I am saddened, too, by the amount of money we spend on wars and conflict as well as by our seeming inability to link that budget with environmental damage. The enormous cost of the military machine in the US alone gives the lie to claims that dealing with our climate emergency is unaffordable. For example, around 54 percent of all federal discretionary spending in the US, a total of $600 billion, is spent on war-related activities and production. That is eight times the amount spent on education. The results are too dire to contemplate.
Above all I am anxious about the future my children and grandchildren will inherit. What work will be available for them? How will they remain motivated and positive in an era of sterility, suppression and compliance, if that cannot be avoided? How will their lives be changed under constant surveillance from the ruling powers? Will the smart robots that run society be kind to them? Will the natural world regenerate before human numbers fall to what they were the year I was born? Around 2.3 billion people… Nobody knows.

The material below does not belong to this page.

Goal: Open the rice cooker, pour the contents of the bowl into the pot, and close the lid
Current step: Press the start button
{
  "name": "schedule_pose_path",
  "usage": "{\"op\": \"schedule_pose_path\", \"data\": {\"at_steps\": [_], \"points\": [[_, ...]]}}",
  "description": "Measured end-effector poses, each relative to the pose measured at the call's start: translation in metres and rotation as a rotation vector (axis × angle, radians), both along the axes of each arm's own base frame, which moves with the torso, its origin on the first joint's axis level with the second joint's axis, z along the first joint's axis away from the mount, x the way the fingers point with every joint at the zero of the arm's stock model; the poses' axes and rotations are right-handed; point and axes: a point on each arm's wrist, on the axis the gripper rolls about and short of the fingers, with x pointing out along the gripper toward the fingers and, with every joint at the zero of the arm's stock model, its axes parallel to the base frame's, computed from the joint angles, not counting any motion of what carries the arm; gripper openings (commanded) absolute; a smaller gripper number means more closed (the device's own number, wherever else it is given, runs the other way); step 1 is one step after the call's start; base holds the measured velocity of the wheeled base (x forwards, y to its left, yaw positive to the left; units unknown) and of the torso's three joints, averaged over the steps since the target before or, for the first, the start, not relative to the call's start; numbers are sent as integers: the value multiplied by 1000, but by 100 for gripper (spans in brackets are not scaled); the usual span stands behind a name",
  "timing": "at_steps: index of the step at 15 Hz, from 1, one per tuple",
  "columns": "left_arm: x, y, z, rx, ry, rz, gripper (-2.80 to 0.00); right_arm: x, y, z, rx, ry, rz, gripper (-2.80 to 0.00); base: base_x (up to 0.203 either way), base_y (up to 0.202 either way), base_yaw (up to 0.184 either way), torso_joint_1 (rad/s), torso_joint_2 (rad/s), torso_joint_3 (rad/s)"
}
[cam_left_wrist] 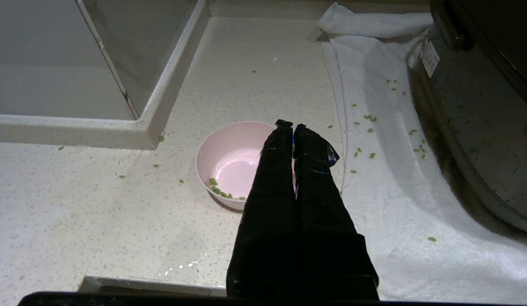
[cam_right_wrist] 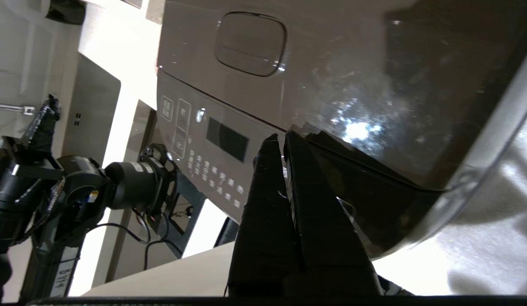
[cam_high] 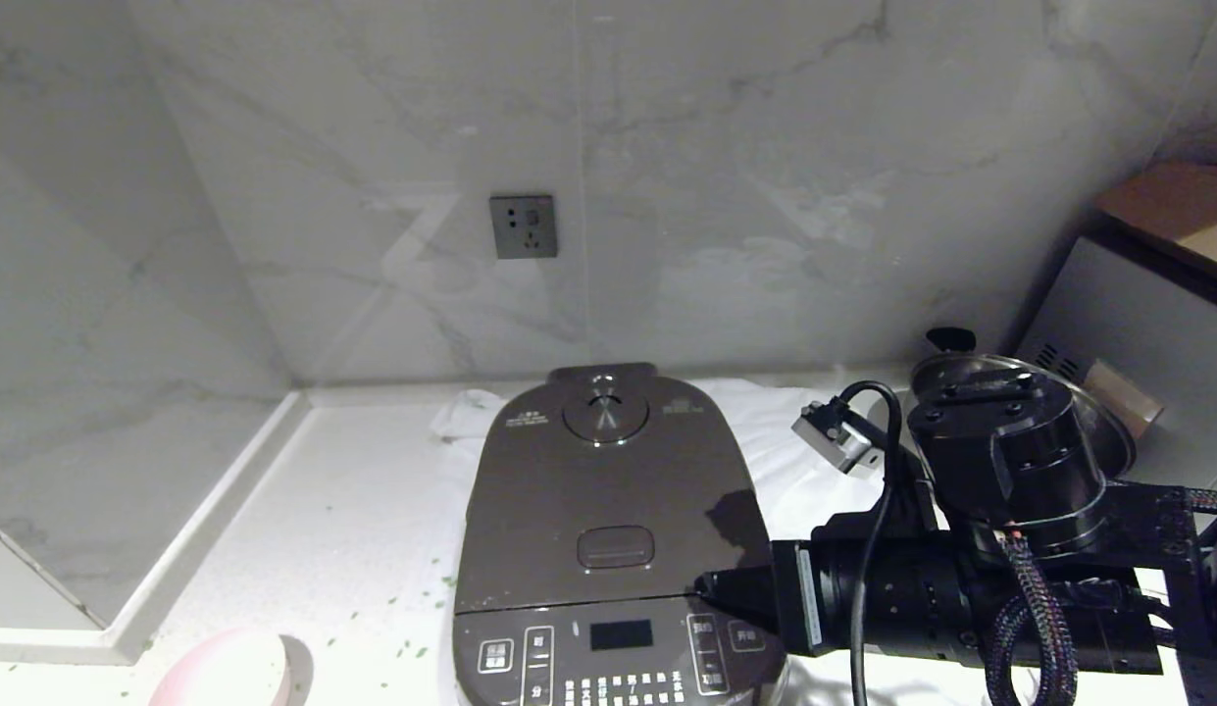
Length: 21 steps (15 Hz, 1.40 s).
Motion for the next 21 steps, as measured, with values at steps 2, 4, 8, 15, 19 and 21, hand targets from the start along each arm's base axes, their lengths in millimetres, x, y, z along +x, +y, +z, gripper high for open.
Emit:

The only thing we can be certain about is that structural economic, political and social change is now much more of an imperative than at any other time in human history.
I do not normally make resolutions. But if I did my resolution for 2020 would focus on just one principle: hope is everything. We must never stop dreaming. Never give in to lies. Act always in the knowledge that anything is possible.

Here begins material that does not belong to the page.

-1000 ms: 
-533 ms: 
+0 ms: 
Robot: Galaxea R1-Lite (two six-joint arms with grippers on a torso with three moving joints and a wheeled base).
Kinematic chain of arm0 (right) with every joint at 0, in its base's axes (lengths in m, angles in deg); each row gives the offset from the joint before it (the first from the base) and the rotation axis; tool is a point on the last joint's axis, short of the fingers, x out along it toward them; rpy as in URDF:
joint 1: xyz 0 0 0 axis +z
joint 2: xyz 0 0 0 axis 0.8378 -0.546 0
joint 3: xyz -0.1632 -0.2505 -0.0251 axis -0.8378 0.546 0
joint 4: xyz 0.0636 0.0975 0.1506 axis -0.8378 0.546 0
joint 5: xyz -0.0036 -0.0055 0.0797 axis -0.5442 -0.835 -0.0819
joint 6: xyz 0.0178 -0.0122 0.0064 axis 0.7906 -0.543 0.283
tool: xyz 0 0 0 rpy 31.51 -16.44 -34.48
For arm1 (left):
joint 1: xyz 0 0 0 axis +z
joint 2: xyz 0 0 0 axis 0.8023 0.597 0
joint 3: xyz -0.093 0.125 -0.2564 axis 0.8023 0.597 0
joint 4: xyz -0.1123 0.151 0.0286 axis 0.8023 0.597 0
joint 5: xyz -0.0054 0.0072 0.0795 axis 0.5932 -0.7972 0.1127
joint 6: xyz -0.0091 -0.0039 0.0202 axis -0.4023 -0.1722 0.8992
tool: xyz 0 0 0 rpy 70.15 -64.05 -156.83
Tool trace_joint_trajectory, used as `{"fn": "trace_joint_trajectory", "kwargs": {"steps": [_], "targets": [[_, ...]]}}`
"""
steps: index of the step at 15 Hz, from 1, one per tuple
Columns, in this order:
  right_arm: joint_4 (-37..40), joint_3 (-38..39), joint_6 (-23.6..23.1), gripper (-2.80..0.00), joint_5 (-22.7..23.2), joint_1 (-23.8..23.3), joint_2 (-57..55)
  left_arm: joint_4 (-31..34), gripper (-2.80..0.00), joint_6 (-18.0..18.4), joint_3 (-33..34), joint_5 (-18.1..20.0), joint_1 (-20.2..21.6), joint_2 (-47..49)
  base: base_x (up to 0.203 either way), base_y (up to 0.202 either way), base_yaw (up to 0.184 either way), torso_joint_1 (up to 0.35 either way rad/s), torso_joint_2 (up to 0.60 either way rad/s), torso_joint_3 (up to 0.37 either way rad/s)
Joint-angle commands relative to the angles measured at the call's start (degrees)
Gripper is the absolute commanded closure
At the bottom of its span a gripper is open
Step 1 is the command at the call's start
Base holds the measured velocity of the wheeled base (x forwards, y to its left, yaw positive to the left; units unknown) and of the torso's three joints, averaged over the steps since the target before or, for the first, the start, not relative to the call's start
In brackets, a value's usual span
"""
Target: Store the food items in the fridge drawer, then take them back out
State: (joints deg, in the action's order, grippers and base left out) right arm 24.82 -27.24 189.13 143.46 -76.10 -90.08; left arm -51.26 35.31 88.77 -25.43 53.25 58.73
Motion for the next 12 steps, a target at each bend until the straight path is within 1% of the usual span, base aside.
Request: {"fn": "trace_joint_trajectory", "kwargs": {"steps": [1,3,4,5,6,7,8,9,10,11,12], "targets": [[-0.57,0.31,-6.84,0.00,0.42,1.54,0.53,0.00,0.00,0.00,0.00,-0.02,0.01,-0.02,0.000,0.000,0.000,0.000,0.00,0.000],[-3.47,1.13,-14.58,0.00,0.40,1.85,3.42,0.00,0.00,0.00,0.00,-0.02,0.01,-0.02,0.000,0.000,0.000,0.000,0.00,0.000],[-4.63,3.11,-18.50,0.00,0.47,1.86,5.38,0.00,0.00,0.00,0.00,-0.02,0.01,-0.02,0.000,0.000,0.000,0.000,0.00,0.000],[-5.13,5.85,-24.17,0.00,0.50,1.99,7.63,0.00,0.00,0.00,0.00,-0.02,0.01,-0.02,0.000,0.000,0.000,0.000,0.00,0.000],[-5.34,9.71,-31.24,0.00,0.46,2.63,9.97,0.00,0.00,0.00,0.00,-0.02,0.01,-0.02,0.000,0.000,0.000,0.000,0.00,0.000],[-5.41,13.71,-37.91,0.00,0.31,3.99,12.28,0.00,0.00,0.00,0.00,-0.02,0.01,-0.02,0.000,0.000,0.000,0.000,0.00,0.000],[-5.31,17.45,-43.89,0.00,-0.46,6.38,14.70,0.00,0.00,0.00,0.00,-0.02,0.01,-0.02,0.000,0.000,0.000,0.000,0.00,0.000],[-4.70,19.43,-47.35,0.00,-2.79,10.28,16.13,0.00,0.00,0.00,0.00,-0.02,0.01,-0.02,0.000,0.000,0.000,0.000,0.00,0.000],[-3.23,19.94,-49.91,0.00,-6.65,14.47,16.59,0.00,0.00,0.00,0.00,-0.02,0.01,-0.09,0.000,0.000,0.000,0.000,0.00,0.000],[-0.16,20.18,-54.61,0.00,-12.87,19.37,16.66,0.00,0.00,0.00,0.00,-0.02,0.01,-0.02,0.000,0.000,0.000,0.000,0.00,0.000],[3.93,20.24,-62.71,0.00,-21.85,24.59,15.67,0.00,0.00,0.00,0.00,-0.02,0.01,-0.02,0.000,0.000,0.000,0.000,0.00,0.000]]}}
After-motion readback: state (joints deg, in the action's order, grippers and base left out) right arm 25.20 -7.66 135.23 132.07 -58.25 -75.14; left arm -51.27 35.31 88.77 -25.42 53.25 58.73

Unlike most commentators I believe increasing civil disobedience and social activism, calling out the truth to corrupt powers, and sharing resources for change, will be the inevitable consequence of a world dynamic and world-system that no longer works for the benefit of the human family. If it feels as though our world is spinning out of control it is because it is. Today we are inviting more pain. We see it everywhere we turn. But perhaps more pain is what we need in order for ordinary citizens to wake up to the realities we ourselves have encouraged.
There is still time to change. But we must really want that, as individuals and as a collection of societies, much more than maintaining the status quo. That is the code for our survival and future prosperity. It must also be our resolve.